1999, l’anno del risveglio

Per capire come si è arrivati agli eventi del 2022, con un tentativo di rivoluzione colorata nel quieto Kazakistan e un’escalazione senza precedenti ai confini del Vecchio Continente, non si deve posare lo sguardo su Majdan Nezaležnosti. Si deve tornare molto più indietro: al 1999. Si deve tornare alla sera del 31 dicembre 1999, quando un cupo Boris Eltsin rassegnava le dimissioni in mondovisione passando scettro e corona dell’Impero a un silovik fino ad allora sconosciuto ai russi e al resto del mondo: Vladimir Putin.

31 dicembre, una data simbolica, portatrice di un messaggio potente: cambiamento.
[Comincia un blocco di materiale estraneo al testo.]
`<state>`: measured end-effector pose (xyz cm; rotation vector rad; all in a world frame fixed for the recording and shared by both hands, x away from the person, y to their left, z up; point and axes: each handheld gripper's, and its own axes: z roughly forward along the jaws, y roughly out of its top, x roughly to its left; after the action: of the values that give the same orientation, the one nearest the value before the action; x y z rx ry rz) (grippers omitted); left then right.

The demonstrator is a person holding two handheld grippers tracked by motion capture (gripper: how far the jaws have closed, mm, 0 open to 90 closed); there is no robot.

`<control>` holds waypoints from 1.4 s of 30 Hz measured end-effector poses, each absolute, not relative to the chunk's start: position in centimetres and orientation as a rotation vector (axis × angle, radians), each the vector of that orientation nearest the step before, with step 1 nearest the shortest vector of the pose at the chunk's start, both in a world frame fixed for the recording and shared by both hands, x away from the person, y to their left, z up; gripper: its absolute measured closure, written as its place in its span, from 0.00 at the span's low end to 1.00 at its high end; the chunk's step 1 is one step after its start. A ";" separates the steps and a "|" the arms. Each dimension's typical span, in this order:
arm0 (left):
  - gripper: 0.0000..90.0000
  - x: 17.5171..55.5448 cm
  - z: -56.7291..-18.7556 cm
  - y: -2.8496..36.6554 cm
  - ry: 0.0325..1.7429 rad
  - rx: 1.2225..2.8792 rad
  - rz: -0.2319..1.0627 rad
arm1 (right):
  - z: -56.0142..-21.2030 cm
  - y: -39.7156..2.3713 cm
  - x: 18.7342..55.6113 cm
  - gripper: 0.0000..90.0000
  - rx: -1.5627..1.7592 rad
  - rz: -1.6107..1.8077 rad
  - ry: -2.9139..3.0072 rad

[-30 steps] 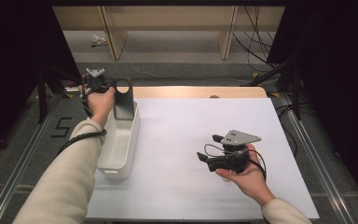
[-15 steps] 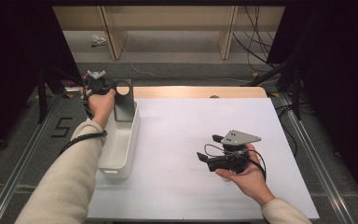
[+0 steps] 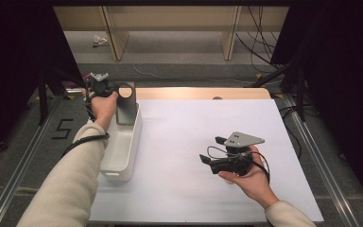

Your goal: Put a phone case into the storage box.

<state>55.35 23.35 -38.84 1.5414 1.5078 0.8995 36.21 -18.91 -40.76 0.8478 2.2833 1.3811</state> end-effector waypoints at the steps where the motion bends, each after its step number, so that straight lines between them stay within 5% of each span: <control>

Cambiamento di cui l’Occidente ha imparato a conoscere vastità e significato soltanto qualche anno più tardi, una volta terminata da Putin la necessaria opera di stabilizzazione domestica: fine dell’inazione e dell’immobilismo dinanzi agli assalti al cortile di casa della Russia e, dunque, ritorno progressivo agli storici livelli di bellicosità.

Ma il 1999 è stato fatidico anche per un altro motivo: ha portato per la prima volta sotto i riflettori il confronto tra l’Impero americano e l’Impero celeste, nato durante il Secolo dell’umiliazione, sepolto dalla stregoneria diplomatica di Henry Kissinger e risorto inevitabilmente con l’estinzione dell’Unione Sovietica.
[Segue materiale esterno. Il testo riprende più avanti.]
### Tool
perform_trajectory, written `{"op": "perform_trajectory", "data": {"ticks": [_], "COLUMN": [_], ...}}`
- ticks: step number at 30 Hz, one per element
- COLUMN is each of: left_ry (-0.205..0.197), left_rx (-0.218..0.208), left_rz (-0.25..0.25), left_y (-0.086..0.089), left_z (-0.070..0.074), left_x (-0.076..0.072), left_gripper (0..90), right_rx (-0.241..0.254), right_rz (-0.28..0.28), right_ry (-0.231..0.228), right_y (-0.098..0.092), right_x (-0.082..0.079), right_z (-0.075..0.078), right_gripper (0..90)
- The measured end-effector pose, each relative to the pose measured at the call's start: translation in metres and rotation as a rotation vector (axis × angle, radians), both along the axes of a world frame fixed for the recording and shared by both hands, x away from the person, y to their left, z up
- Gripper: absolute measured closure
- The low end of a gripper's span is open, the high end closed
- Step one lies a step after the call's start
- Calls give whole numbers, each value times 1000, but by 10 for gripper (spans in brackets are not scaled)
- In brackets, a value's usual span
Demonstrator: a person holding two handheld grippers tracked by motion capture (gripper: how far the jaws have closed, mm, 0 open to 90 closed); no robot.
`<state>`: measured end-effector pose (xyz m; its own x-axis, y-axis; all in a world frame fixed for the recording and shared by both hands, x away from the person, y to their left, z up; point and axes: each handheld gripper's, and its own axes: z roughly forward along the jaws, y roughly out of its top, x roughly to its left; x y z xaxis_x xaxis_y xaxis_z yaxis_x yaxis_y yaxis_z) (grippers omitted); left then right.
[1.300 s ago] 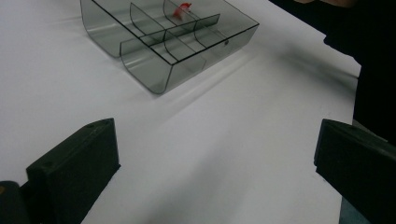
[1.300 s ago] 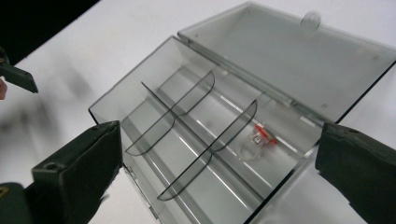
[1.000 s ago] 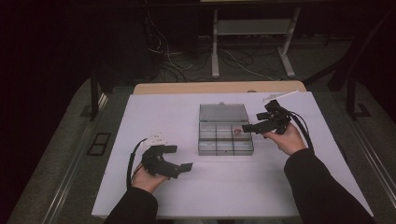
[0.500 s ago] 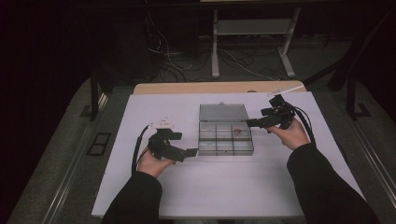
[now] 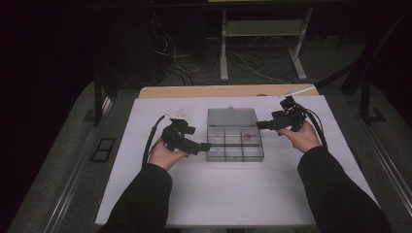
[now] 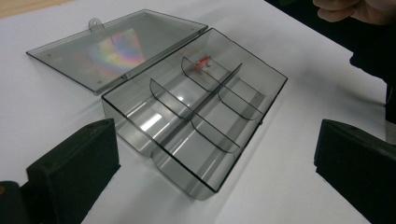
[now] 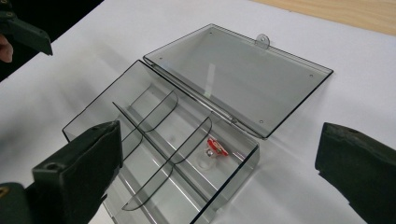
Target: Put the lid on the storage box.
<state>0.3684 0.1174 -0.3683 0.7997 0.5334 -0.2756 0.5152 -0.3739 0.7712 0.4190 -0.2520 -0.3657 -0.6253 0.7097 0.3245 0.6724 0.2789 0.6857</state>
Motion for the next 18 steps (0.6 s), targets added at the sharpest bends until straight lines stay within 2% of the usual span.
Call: {"op": "perform_trajectory", "data": {"ticks": [10, 12, 18], "left_ry": [-9, -4, 0], "left_rx": [12, -5, 2], "left_rz": [6, 23, 42], "left_y": [-5, -6, -5], "left_z": [7, 7, 6], "left_x": [21, 25, 39], "left_gripper": [0, 0, 0], "right_rx": [8, 11, 18], "right_rz": [-19, -22, -33], "right_ry": [2, 2, 2], "right_y": [-4, -4, -5], "right_x": [5, 6, 10], "right_z": [-3, -4, -10], "right_gripper": [7, 7, 7]}}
Nel 1999, dopo un decennio di schermaglie economiche, di dispute commerciali e di dispetti diplomatici, gli Stati Uniti bombardavano l’ambasciata cinese di Belgrado nel contesto delle guerre iugoslave lasciando a terra tre morti e venti feriti. Un tragico errore, provocato dall’utilizzo di mappe sbagliate, secondo Bill Clinton. Un attacco deliberato, avvenuto su uno sfondo ben preciso, secondo il PCC – e diverse inchieste giornalistiche.